_WORK TO BE COMPLETED:_ Search the listing below for the string "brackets" and copy every line where it occurs.

_RECORDS SHOWN:_

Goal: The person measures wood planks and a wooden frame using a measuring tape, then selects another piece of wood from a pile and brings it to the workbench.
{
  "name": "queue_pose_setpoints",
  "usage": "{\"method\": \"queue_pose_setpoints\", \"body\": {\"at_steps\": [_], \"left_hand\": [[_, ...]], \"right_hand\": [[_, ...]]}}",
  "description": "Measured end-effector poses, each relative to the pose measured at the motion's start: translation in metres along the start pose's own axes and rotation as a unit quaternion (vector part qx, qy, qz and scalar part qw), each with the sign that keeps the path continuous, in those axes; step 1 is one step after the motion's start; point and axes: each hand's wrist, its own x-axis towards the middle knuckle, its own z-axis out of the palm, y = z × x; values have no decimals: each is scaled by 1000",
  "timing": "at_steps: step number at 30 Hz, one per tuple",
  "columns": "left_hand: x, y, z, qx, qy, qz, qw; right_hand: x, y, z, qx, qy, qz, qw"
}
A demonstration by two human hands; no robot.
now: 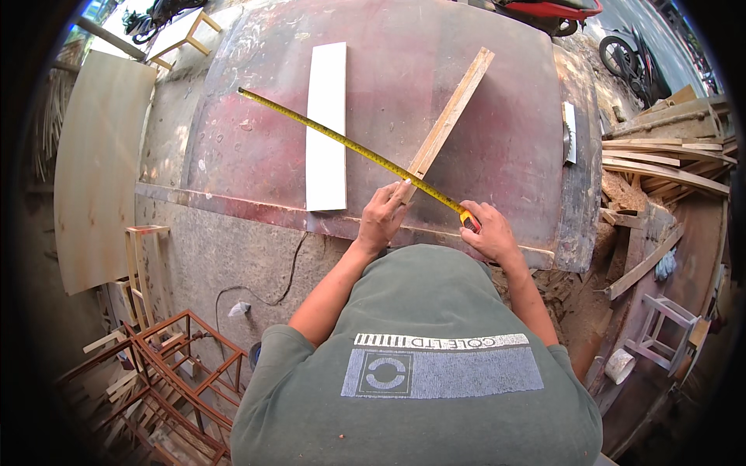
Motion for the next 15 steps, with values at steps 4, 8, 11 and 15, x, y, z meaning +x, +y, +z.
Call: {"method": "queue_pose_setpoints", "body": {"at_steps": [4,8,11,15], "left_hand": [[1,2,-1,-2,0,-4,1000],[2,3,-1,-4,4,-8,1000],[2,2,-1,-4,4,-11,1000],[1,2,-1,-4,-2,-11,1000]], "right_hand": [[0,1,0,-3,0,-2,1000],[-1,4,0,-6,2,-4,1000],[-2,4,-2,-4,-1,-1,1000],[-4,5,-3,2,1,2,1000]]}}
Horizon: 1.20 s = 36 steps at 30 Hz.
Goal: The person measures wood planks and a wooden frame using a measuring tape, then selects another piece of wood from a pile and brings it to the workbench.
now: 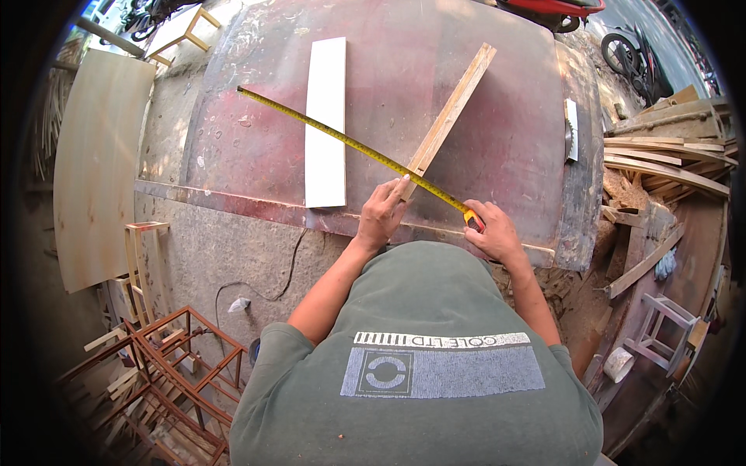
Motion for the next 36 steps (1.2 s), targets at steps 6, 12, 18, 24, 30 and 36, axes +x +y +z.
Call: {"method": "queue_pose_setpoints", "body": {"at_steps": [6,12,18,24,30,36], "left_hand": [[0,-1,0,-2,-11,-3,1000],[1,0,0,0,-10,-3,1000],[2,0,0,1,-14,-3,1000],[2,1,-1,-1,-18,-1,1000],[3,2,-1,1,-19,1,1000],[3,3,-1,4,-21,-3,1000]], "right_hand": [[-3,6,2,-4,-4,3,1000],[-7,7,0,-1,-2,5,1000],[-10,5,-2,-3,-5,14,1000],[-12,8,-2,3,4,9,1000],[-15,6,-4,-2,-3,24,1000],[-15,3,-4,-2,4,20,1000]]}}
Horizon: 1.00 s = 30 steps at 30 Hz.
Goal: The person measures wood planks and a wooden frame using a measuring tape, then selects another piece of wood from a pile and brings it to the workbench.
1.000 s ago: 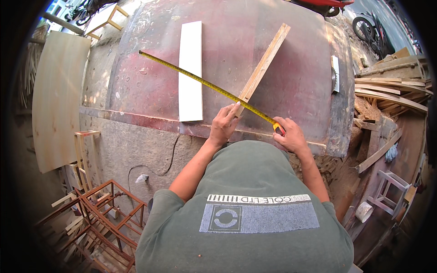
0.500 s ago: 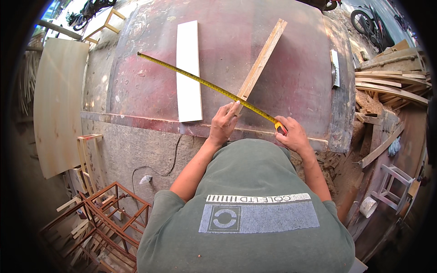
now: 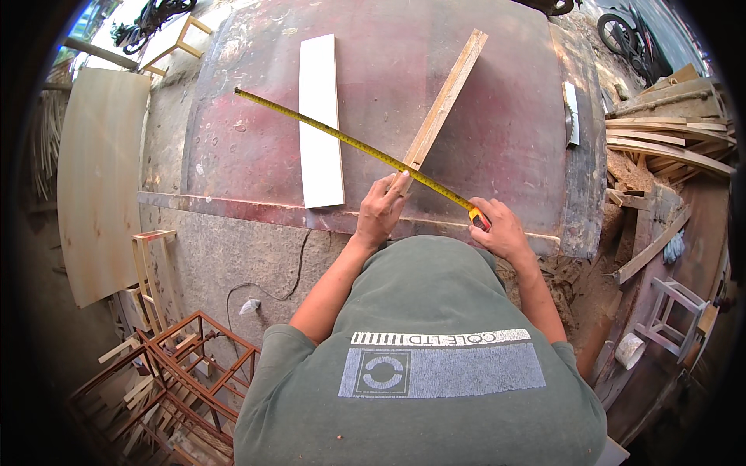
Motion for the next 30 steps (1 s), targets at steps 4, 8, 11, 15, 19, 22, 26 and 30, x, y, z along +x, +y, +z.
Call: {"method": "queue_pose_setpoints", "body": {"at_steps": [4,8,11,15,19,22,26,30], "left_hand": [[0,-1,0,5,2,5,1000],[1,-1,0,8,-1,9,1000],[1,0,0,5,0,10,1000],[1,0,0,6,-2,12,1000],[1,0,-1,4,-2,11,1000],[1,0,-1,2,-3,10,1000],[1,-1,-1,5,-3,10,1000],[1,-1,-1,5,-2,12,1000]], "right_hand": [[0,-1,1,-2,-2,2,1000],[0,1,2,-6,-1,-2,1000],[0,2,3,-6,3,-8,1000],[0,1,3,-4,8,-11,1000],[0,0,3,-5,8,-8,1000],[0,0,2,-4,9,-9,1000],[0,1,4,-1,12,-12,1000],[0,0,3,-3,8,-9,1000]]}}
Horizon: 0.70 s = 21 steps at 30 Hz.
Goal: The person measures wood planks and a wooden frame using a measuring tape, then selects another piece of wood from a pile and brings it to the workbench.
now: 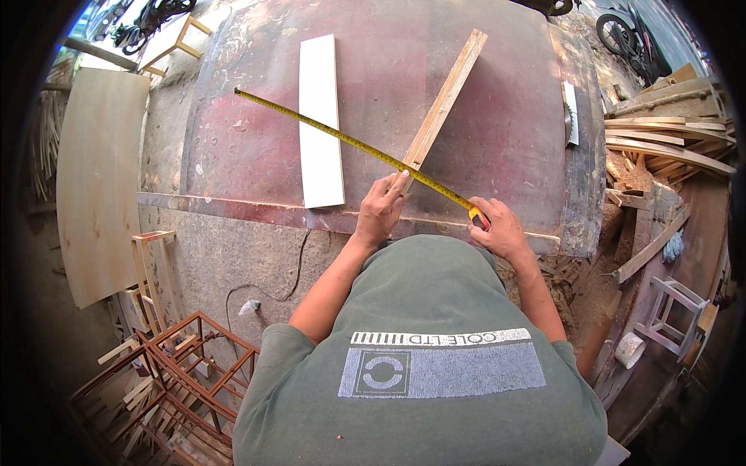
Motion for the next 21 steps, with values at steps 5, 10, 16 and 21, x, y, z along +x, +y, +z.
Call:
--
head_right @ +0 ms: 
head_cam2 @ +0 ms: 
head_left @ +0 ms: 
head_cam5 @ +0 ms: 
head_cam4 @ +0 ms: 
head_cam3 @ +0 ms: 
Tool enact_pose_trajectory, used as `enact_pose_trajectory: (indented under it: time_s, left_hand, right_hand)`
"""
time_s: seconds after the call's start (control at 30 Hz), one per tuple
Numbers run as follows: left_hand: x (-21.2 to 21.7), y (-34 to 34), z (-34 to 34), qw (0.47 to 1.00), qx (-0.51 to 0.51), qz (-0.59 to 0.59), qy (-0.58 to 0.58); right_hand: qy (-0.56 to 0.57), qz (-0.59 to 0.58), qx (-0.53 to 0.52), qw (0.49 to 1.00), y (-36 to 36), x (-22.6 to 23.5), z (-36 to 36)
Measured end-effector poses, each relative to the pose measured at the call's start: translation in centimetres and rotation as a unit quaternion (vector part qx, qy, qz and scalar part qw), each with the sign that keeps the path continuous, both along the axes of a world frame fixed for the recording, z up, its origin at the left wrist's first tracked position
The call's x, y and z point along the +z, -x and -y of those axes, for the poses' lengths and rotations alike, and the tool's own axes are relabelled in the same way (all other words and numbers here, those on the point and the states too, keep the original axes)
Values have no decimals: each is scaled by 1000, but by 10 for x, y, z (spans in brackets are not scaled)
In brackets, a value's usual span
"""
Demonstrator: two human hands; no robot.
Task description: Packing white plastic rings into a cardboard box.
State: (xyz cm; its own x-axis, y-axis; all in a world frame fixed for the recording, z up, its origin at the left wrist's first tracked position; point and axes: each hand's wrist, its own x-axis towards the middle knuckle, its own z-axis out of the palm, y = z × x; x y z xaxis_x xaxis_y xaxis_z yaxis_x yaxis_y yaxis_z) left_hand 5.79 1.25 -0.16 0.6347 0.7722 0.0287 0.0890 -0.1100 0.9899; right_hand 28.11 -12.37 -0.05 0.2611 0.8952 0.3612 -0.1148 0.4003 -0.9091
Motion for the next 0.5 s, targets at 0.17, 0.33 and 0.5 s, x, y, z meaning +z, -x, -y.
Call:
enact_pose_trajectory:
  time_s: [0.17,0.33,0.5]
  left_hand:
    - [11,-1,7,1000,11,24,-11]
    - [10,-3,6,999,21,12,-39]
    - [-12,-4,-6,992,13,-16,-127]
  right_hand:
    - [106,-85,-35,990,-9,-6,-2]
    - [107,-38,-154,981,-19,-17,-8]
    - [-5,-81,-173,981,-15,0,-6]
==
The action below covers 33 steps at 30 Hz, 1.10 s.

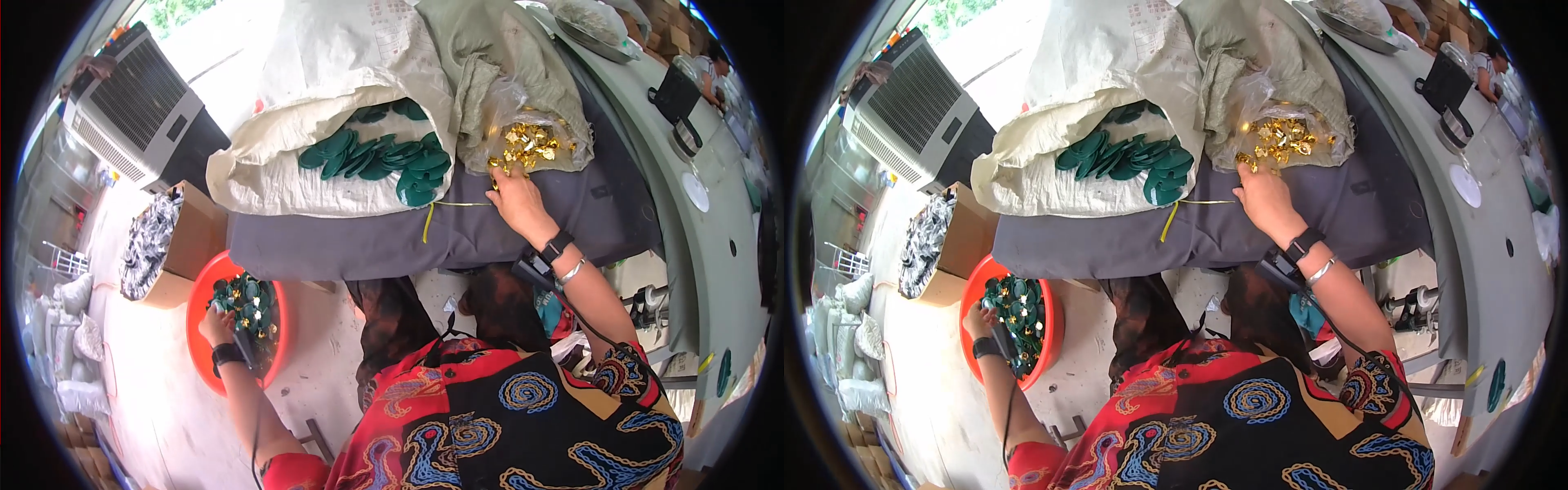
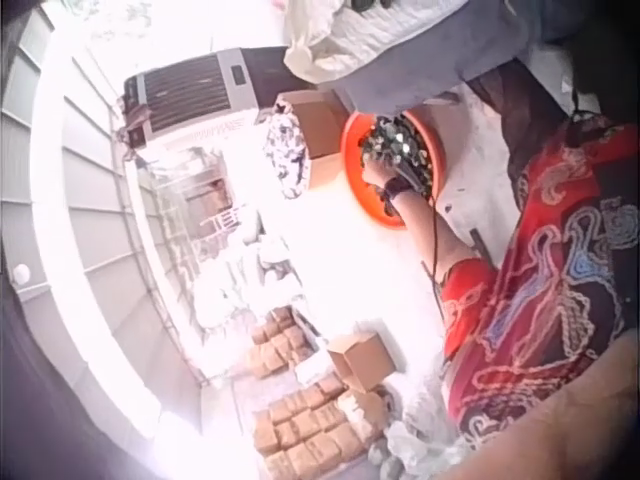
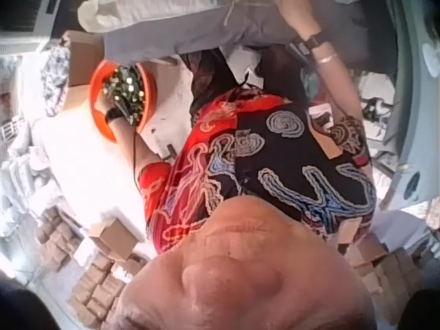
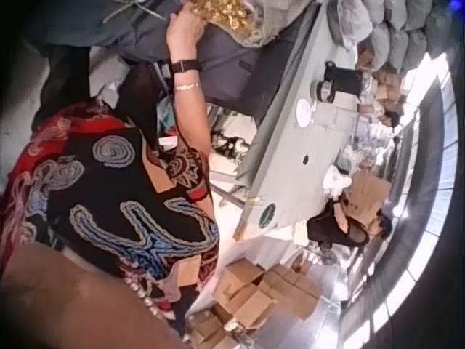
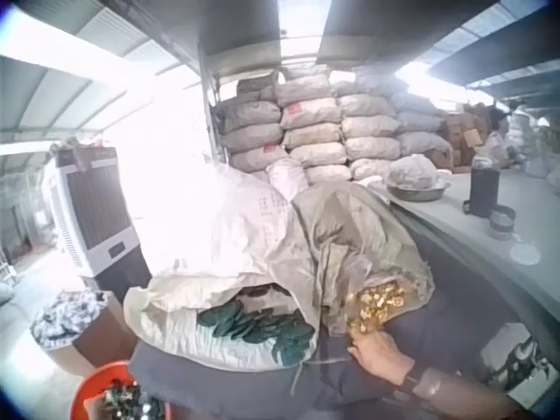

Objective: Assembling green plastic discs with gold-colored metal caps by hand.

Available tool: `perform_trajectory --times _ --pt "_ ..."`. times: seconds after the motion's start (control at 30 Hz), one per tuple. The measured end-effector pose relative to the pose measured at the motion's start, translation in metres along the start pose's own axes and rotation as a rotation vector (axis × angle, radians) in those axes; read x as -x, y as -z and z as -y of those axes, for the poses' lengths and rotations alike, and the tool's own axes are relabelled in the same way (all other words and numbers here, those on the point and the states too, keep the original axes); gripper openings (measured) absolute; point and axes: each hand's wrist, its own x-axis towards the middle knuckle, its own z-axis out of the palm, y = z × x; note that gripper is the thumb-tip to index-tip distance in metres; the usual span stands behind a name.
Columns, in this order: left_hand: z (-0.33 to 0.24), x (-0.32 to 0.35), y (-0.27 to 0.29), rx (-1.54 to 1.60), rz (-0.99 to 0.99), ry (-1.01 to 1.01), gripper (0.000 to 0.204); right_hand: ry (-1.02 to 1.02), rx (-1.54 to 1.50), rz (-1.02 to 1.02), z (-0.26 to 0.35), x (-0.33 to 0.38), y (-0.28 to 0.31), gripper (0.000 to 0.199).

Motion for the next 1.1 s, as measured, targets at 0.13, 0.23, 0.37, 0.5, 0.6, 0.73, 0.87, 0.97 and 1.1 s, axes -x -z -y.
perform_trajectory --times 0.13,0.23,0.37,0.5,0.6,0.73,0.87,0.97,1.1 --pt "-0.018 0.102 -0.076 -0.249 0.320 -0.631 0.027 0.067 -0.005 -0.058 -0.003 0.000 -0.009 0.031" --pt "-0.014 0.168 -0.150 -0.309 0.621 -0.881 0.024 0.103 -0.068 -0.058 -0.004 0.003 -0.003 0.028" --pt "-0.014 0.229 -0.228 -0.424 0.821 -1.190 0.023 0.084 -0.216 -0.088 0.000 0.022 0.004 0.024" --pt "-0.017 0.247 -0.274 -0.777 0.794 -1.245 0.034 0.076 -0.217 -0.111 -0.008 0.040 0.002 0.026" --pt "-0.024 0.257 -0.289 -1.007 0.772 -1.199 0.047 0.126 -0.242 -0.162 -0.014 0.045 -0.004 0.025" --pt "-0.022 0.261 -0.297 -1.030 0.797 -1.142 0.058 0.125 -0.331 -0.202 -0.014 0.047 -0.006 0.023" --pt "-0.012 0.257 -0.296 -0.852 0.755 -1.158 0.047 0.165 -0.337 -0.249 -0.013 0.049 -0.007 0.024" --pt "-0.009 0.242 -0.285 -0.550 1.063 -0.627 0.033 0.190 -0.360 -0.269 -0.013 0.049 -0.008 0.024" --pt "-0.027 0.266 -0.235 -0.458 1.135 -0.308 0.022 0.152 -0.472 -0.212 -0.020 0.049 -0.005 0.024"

_RESULT:_
Values have no decimals: each is scaled by 1000, but by 10 for x, y, z (spans in brackets are not scaled)
In brackets, a value's usual span

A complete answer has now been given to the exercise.